Banes at 10:38AM, Jan. 21, 2021
I think of it as a spectrum, with one side being totally relatable everyperson types, and the other extreme being the godlike/mary sue type i guess. So heroes would be somewhere on that spectrum, but leaning one way or the other to whatever degree. So Spider Man is more toward the relatable side (even though he's an admirable guy) and Captain America leaning more to the aspirational.
Banes at 10:36AM, Jan. 21, 2021
@IronHorseComics - Yeah, that's what Marvel brought to the table originally I guess - the more relatable humanity thing. Ha - I've never read One More Day but I've read about how hated it is.

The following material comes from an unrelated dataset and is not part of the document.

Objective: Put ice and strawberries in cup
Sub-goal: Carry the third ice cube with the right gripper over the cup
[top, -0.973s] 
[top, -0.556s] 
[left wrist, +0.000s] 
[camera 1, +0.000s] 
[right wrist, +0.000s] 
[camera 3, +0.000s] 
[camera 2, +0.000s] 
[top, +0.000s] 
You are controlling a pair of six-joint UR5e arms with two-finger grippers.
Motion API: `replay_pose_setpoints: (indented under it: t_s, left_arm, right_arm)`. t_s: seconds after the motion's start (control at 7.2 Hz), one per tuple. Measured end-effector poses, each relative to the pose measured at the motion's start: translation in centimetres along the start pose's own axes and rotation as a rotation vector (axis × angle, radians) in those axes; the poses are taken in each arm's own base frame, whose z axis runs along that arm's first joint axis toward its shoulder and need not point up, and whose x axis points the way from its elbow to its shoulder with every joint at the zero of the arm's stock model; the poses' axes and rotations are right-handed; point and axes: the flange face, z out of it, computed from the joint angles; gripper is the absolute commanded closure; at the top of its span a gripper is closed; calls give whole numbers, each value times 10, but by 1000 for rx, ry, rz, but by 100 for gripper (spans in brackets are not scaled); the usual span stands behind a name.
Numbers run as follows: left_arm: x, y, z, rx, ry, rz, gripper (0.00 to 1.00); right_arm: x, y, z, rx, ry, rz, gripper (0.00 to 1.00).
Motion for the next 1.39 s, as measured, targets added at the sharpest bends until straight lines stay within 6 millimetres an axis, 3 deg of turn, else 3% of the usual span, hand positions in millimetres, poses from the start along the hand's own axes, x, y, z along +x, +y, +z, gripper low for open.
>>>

IronHorseComics at 7:33AM, Jan. 21, 2021
This thinking is exactly what makes DC and Marvel superheroes different from one another, with some exceptions on both sides. DC heroes are heroes you aspire to be like, as much as edgelords bash him, we want to be like Superman, we want to be the ultimate boy scout. Marvel are heroes we can relate to, everyone can relate to Spiderman losing a family member and being an awkward teenager with teenage problems (even if he hasn't been a teenager in decades and I wish Marvel would let him be an adult and finally undo One More Day).